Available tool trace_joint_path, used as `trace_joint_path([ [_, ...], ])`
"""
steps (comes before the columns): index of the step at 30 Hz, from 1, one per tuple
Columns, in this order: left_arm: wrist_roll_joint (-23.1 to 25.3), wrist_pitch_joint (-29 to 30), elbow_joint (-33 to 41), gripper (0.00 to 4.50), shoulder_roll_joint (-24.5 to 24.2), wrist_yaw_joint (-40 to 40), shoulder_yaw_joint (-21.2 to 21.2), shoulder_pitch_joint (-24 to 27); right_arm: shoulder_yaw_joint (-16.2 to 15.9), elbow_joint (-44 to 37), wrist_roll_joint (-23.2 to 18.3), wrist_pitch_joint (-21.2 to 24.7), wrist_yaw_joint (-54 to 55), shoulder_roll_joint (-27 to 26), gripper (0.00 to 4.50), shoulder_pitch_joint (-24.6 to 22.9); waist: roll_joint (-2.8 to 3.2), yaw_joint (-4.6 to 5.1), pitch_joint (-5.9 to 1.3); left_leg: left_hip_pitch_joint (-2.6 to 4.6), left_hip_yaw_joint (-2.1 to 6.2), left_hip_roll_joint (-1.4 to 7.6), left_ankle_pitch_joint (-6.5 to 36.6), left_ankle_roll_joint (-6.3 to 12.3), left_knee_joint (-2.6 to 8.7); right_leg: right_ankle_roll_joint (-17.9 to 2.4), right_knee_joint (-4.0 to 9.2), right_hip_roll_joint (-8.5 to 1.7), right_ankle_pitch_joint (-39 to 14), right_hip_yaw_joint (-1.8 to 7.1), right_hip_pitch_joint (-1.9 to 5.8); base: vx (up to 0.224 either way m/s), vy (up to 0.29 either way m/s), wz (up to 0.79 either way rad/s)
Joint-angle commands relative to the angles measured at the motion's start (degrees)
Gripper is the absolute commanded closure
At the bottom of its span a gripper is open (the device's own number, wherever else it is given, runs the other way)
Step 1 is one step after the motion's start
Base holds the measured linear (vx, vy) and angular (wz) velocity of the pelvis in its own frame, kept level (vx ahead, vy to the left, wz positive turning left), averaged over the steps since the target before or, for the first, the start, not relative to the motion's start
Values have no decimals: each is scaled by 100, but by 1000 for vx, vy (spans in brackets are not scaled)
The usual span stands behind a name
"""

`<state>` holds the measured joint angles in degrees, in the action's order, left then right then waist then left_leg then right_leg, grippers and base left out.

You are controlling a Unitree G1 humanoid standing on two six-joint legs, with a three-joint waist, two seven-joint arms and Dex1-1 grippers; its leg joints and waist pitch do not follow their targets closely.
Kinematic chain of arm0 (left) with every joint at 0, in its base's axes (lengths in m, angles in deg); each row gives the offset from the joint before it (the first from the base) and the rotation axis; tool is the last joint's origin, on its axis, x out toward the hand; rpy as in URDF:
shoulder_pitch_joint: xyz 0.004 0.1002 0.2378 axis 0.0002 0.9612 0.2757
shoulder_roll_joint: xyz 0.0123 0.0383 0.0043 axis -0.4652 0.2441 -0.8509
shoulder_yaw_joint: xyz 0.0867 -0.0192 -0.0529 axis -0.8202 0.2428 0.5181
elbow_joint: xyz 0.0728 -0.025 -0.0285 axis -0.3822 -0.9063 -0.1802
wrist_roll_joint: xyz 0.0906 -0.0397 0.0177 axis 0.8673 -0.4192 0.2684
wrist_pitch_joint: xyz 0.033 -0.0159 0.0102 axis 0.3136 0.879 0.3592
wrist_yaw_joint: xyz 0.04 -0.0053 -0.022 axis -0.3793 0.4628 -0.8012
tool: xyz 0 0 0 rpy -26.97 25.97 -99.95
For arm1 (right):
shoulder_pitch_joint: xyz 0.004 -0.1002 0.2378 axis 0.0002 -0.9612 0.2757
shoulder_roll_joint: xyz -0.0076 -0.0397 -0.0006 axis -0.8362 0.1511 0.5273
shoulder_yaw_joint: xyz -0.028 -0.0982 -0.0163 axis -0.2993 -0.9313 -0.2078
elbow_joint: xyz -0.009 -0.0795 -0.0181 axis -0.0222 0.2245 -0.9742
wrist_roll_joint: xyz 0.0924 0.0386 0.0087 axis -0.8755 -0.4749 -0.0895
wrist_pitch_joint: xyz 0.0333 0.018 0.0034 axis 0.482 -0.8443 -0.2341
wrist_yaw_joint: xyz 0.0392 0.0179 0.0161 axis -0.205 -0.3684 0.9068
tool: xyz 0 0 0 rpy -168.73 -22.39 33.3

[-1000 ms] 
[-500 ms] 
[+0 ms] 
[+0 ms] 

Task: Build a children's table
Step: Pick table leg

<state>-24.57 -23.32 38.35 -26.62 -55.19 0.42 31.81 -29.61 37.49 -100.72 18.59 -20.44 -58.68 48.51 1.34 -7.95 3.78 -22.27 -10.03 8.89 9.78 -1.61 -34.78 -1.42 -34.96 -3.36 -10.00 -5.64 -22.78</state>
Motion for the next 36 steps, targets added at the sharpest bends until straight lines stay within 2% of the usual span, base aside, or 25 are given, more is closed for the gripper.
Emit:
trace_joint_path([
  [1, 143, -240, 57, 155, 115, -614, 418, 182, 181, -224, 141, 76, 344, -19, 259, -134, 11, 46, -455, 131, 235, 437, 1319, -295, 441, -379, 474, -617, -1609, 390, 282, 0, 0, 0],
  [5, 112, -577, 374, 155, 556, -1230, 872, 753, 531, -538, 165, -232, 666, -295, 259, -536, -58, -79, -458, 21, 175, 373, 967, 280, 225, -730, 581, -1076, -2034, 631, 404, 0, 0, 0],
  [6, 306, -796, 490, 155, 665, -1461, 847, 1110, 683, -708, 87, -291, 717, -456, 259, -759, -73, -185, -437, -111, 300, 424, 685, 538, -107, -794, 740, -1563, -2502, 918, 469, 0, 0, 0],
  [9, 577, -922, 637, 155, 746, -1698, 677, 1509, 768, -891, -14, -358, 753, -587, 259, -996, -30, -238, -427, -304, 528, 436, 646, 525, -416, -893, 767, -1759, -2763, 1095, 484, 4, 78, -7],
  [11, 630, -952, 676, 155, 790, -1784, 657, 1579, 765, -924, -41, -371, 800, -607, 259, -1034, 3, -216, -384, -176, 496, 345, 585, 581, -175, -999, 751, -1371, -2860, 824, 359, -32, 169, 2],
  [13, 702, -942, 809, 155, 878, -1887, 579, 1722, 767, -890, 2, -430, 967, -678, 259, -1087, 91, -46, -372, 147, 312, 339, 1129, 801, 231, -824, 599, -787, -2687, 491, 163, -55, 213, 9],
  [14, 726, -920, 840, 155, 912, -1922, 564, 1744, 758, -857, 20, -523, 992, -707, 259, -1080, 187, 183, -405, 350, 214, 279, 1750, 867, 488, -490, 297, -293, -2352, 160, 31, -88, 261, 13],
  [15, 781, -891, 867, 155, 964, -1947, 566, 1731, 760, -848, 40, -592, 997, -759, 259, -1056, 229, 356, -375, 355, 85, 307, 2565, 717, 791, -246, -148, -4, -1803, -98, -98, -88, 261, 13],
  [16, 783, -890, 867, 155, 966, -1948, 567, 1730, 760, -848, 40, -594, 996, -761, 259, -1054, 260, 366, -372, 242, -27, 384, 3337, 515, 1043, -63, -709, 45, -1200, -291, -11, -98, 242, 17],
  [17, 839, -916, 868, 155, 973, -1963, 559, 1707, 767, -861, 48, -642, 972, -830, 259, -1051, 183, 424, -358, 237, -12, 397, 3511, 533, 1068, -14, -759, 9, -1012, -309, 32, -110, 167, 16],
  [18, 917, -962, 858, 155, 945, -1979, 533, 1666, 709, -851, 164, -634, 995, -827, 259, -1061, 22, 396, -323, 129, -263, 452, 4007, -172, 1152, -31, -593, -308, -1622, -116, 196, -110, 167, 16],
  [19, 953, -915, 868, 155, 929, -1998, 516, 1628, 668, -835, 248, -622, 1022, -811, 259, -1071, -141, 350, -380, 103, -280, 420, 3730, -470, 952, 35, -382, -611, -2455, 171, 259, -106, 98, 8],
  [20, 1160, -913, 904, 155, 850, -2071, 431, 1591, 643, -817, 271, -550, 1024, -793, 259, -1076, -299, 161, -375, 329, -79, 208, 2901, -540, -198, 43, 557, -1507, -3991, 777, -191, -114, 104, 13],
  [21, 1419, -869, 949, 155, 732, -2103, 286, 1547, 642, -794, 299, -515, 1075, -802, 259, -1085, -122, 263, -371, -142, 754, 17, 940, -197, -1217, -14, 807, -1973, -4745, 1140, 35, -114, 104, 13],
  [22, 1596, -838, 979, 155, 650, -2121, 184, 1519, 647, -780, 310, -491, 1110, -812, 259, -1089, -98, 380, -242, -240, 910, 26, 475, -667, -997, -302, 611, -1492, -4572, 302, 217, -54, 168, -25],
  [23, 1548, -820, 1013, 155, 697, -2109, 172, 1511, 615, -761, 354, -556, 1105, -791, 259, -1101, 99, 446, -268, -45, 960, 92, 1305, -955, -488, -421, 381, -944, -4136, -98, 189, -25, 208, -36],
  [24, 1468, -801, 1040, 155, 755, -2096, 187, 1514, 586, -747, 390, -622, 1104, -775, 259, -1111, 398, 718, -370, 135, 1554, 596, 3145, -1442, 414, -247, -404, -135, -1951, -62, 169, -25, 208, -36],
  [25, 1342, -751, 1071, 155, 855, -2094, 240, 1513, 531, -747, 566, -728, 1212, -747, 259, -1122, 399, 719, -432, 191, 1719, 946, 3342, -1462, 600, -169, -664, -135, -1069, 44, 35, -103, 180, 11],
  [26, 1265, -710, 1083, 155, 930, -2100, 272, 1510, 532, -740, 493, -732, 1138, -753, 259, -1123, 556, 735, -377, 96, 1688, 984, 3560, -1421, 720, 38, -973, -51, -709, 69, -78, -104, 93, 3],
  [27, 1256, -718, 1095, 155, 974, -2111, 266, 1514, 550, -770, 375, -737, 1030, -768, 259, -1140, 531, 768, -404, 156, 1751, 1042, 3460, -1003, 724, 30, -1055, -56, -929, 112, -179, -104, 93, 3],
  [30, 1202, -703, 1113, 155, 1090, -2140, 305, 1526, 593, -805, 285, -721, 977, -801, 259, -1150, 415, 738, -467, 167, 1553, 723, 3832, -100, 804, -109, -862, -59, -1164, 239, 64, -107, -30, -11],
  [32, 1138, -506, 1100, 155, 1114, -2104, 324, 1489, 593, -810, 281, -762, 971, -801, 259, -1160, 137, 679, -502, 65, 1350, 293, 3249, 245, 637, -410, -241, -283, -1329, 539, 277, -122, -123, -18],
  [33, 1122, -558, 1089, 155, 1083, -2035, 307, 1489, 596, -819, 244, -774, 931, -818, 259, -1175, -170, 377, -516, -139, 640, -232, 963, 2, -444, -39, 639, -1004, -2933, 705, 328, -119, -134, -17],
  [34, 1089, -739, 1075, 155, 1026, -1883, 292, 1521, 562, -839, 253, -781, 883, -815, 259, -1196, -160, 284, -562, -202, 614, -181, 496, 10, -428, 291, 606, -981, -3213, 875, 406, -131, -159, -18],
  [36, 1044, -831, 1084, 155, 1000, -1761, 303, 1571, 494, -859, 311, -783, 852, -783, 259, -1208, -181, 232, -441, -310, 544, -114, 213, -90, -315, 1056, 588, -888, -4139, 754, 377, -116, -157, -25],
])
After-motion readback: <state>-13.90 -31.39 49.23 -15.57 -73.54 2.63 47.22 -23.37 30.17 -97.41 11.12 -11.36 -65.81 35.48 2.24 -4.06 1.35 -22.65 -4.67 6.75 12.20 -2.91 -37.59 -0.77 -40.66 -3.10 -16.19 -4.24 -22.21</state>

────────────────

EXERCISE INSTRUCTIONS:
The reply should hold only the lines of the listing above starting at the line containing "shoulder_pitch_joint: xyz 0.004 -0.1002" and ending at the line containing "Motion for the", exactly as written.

EXERCISE OUTPUT:
shoulder_pitch_joint: xyz 0.004 -0.1002 0.2378 axis 0.0002 -0.9612 0.2757
shoulder_roll_joint: xyz -0.0076 -0.0397 -0.0006 axis -0.8362 0.1511 0.5273
shoulder_yaw_joint: xyz -0.028 -0.0982 -0.0163 axis -0.2993 -0.9313 -0.2078
elbow_joint: xyz -0.009 -0.0795 -0.0181 axis -0.0222 0.2245 -0.9742
wrist_roll_joint: xyz 0.0924 0.0386 0.0087 axis -0.8755 -0.4749 -0.0895
wrist_pitch_joint: xyz 0.0333 0.018 0.0034 axis 0.482 -0.8443 -0.2341
wrist_yaw_joint: xyz 0.0392 0.0179 0.0161 axis -0.205 -0.3684 0.9068
tool: xyz 0 0 0 rpy -168.73 -22.39 33.3

[-1000 ms] 
[-500 ms] 
[+0 ms] 
[+0 ms] 

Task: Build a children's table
Step: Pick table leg

<state>-24.57 -23.32 38.35 -26.62 -55.19 0.42 31.81 -29.61 37.49 -100.72 18.59 -20.44 -58.68 48.51 1.34 -7.95 3.78 -22.27 -10.03 8.89 9.78 -1.61 -34.78 -1.42 -34.96 -3.36 -10.00 -5.64 -22.78</state>
Motion for the next 36 steps, targets added at the sharpest bends until straight lines stay within 2% of the usual span, base aside, or 25 are given, more is closed for the gripper.

The required output has been given in full.